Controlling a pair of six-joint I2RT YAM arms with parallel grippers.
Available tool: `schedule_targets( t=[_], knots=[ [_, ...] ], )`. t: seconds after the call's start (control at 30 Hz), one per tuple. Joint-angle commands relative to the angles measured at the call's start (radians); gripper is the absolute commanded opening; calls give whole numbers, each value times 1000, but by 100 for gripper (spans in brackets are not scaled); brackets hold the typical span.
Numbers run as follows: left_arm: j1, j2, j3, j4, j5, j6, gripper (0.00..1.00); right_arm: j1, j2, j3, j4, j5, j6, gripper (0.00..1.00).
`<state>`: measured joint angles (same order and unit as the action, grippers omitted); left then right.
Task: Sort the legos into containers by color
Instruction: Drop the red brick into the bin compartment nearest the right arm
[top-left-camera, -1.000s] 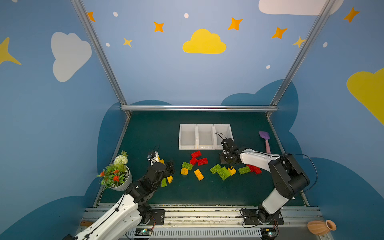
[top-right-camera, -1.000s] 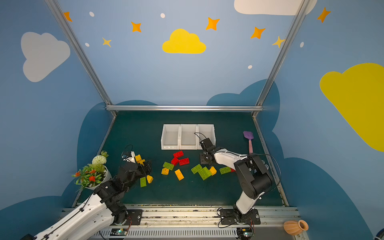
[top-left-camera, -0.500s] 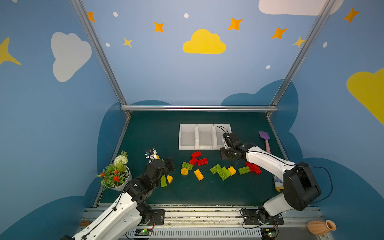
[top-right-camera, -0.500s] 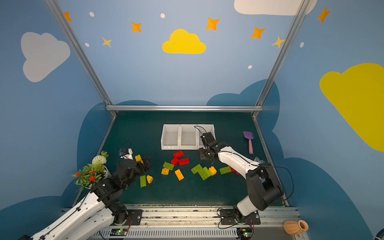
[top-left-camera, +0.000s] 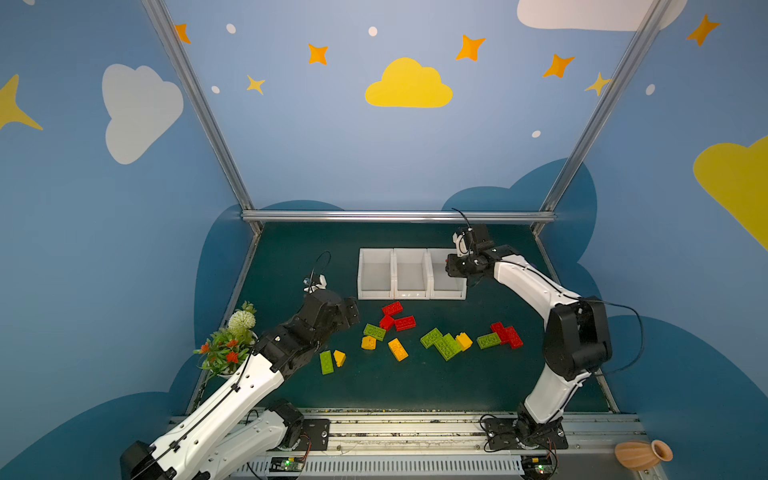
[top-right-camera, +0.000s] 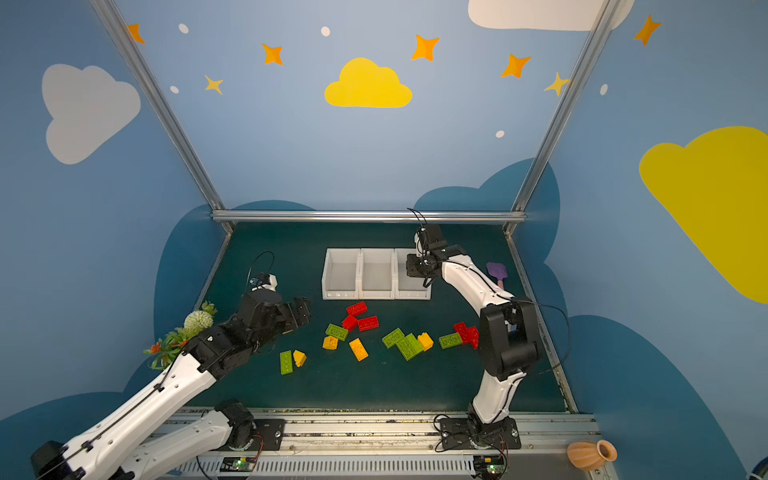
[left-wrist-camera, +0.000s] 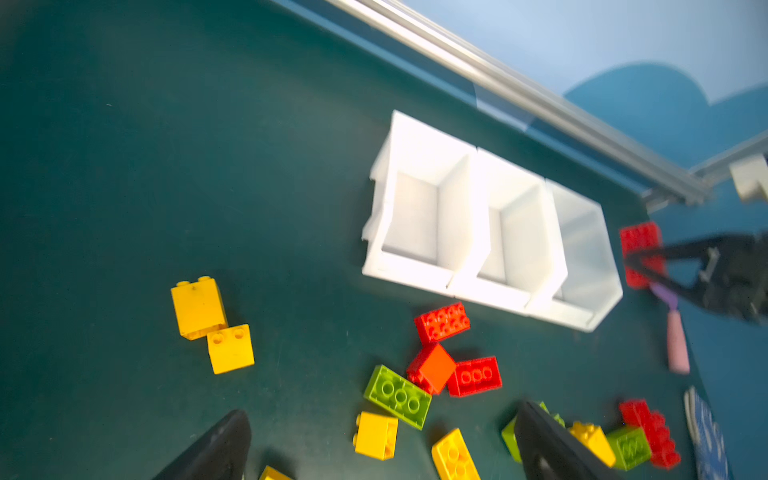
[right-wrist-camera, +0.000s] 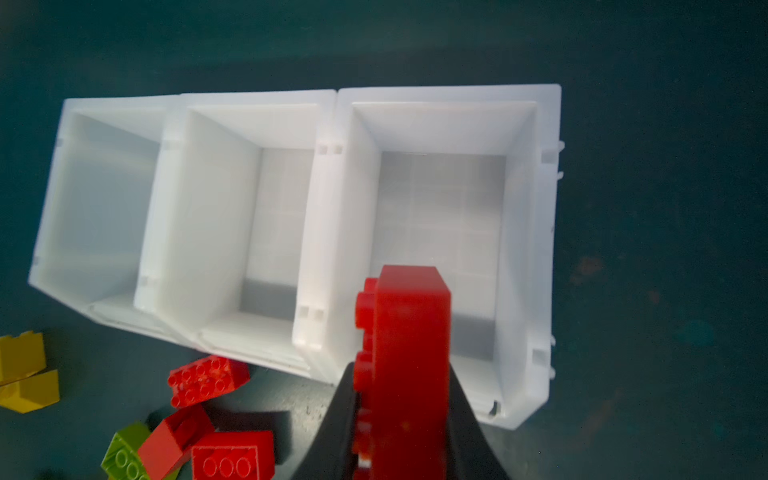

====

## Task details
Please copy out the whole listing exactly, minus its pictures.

## Result for this exercise
Controlling a pair of six-joint I2RT YAM arms with parallel grippers.
Available tool: `schedule_targets( t=[_], knots=[ [_, ...] ], )`. t: seconds after the call's start (control at 30 Hz), one per tuple. Joint-angle commands relative to the angles measured at the call's start (radians); gripper is the absolute commanded opening; calls give whole numbers, each value times 1000, but by 100 for gripper (spans in brackets are not scaled); brackets hold the typical span.
Numbers run as follows: left_arm: j1, j2, j3, j4, j5, j6, gripper (0.00..1.00); right_arm: j1, j2, j3, j4, j5, j6, gripper (0.00..1.00).
`<state>`: measured joint angles (same order and unit as the action, grippers omitted); left then right.
Task: Sort the legos into containers by color
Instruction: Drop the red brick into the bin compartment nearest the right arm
[top-left-camera, -1.000s] 
[top-right-camera, -1.000s] 
[top-left-camera, -0.500s] 
[top-right-camera, -0.500s] 
[top-left-camera, +0.000s] 
[top-right-camera, +0.000s] 
[left-wrist-camera, +0.000s] 
[right-wrist-camera, +0.000s] 

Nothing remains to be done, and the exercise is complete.